Task to complete >> What lines of the data below hold the string "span"? Copy each one out.

Provided data >>
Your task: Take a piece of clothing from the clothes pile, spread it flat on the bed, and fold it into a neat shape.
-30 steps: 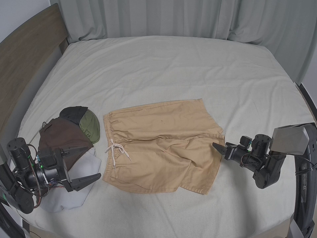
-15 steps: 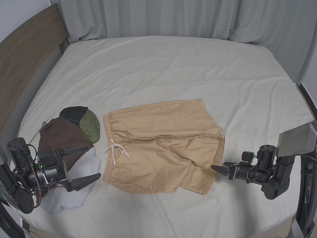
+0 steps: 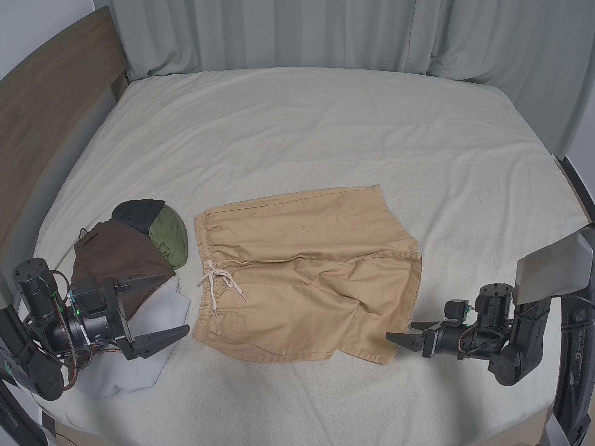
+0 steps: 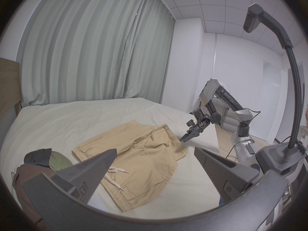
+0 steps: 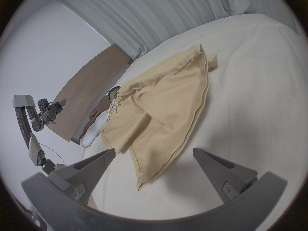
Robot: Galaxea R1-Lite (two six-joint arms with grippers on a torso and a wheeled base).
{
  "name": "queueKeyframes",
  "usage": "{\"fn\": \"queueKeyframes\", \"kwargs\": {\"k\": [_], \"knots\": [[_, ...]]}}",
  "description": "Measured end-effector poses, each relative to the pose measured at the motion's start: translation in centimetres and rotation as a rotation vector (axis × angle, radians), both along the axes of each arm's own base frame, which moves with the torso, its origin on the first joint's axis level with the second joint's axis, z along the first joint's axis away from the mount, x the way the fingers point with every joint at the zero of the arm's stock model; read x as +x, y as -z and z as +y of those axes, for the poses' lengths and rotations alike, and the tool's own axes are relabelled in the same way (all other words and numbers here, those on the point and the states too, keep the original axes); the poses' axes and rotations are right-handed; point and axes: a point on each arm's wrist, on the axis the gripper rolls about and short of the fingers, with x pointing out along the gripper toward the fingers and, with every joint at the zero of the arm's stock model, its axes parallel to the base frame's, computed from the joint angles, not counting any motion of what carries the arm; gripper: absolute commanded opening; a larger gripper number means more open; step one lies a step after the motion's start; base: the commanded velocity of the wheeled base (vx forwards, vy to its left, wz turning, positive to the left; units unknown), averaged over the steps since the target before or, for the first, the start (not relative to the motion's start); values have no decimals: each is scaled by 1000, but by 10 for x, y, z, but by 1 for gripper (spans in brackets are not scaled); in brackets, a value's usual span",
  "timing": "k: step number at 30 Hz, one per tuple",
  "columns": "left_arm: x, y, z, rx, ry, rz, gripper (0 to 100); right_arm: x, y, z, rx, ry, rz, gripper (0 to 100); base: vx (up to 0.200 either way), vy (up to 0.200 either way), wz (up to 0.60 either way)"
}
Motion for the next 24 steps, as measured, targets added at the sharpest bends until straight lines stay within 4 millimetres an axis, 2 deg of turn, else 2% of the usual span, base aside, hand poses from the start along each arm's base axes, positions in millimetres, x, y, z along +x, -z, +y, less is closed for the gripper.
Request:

Answer below >>
  "description": "Measured end-effector poses, each relative to the pose measured at the motion's start: translation in centimetres and rotation as a rotation vector (axis × angle, radians), both along the axes of each arm's own base frame, which moves with the torso, its origin on the first joint's axis level with the second joint's axis, z along the first joint's axis away from the mount, x the way the fingers point with every joint at the zero of the arm's stock model; read x as +x, y as -z and z as +y of those axes, for the poses' lengths and rotations alike, and the tool's own axes are relabelled in the same way (all other words and numbers here, those on the point and the states too, keep the original axes); the poses' axes and rotations are right-handed; point and axes: a point on each arm's wrist, on the axis the gripper rolls about and short of the fingers, with x pointing out along the gripper toward the fingers and, with every joint at the zero of the arm's stock model, its axes parallel to the base frame's, computed from the joint angles, not counting any motion of what carries the arm; gripper: absolute commanded opening; a larger gripper number means more open; step one lies a step after the motion's start; base: the commanded velocity of the wheeled base (vx forwards, vy to its left, wz turning, positive to the left; units unknown), averaged over the steps since the target before or, for the first, the start (not relative to the motion's start); values have no decimals: each is scaled by 1000, but by 10 for x, y, z, but by 1 for gripper (spans in brackets are not scaled); in brackets, a value's usual span",
Motion for the next 24 steps, as measured, targets added at the sharpest bends until straight lines stay within 4 millimetres an axis, 2 deg of turn, else 2% of the usual span, base aside, hand poses from the start along each arm's base axes, positions in millimetres, x, y, z along +x, -z, +y, less is closed for the gripper.

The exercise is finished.